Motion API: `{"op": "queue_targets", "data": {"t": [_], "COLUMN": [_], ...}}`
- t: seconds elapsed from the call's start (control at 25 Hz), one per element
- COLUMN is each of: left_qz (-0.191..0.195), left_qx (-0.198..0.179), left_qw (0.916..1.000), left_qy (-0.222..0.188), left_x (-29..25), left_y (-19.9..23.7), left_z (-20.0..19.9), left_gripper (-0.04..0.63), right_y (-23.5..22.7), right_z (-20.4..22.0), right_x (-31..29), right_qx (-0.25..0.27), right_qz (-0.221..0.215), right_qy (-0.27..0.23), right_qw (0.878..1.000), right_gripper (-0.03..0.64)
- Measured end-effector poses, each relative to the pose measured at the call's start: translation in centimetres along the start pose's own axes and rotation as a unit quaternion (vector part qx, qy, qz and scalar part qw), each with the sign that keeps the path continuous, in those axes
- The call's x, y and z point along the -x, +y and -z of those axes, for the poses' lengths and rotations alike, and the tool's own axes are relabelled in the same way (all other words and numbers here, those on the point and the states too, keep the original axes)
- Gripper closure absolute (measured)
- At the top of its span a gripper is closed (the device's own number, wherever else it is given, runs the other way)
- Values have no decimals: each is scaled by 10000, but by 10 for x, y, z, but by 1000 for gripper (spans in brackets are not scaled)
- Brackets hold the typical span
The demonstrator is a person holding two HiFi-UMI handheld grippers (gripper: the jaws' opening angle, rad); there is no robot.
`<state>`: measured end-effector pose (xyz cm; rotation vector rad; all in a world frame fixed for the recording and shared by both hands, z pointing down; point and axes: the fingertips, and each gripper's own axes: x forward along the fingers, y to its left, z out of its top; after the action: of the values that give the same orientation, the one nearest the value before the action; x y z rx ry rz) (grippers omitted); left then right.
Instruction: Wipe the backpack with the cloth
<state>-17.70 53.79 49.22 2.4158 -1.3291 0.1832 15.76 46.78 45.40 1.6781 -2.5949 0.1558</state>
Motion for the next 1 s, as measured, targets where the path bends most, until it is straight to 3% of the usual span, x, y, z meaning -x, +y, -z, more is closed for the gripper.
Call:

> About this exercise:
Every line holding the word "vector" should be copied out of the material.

> Task response:
- Measured end-effector poses, each relative to the pose measured at the call's start: translation in centimetres along the start pose's own axes and rotation as a unit quaternion (vector part qx, qy, qz and scalar part qw), each with the sign that keeps the path continuous, in those axes
`<state>`: measured end-effector pose (xyz cm; rotation vector rad; all in a world frame fixed for the recording and shared by both hands, z pointing down; point and axes: the fingertips, and each gripper's own axes: x forward along the fingers, y to its left, z out of its top; after the action: of the values that give the same orientation, the one nearest the value before the action; x y z rx ry rz) (grippers omitted); left then right.

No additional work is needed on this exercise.